## Your instructions
Beneath this instruction is a listing; print exactly the lines in it starting at the line that contains "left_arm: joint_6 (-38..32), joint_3" and going through the line that contains "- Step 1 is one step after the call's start".

(Beginning of Source material)

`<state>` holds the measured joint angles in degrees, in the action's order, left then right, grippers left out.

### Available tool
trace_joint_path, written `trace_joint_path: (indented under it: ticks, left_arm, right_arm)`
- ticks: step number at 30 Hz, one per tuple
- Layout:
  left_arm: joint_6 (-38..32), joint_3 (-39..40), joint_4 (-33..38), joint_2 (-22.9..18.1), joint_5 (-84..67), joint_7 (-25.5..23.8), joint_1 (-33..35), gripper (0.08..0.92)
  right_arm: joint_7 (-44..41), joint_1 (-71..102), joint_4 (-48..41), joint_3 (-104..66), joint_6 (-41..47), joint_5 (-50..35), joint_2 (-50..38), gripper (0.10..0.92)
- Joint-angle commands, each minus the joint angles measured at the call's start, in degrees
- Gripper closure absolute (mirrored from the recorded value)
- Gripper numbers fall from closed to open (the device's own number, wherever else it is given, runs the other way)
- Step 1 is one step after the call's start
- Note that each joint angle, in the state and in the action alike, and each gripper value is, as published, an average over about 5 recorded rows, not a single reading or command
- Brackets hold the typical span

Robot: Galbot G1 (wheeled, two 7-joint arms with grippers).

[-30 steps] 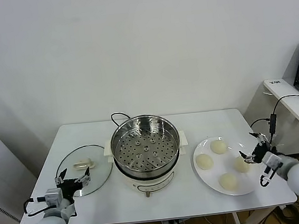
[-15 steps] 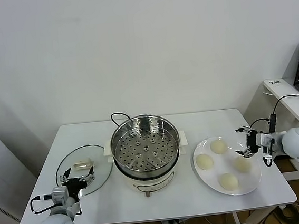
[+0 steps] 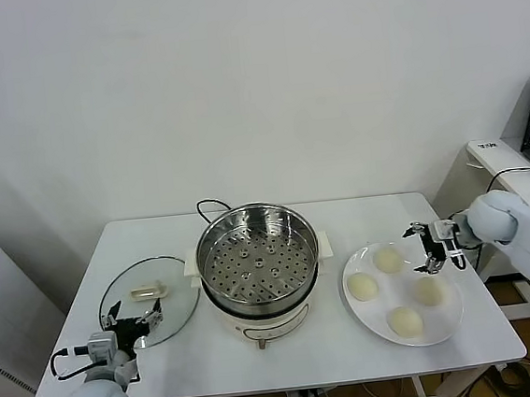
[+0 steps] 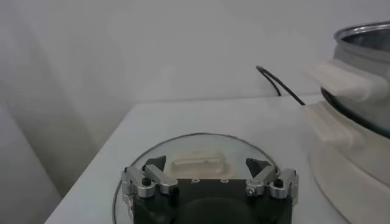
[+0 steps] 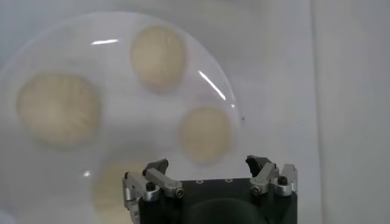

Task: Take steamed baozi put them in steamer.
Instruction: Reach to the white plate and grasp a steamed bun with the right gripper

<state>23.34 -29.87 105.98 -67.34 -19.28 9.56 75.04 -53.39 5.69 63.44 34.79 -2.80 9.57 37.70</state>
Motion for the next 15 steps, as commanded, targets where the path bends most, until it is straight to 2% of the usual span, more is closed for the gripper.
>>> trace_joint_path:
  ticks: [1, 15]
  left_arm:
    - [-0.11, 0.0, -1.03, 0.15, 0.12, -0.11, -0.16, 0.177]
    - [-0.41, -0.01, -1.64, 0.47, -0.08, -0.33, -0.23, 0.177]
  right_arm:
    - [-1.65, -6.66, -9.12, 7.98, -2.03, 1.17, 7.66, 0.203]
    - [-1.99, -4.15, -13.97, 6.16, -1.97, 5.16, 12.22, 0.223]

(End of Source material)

## Task response
  left_arm: joint_6 (-38..32), joint_3 (-39..40), joint_4 (-33..38), joint_2 (-22.9..18.1), joint_5 (-84..67), joint_7 (-25.5..23.8), joint_1 (-33..35), gripper (0.08..0.92)
  right_arm: joint_7 (-44..41), joint_1 (-71..102), joint_4 (-48..41), joint_3 (-104..66), joint_6 (-41..47), joint_5 (-50..35), joint_2 (-50..38), gripper (0.10..0.92)
- Joint-angle commands, each minus the joint angles measured at the call's start, in degrees
- Gripper closure absolute (mirrored from the recorded value)
- Gripper numbers fall from closed to open (the device's own number, wherever else it is given, runs the other way)
- Step 1 is one step after the call's start

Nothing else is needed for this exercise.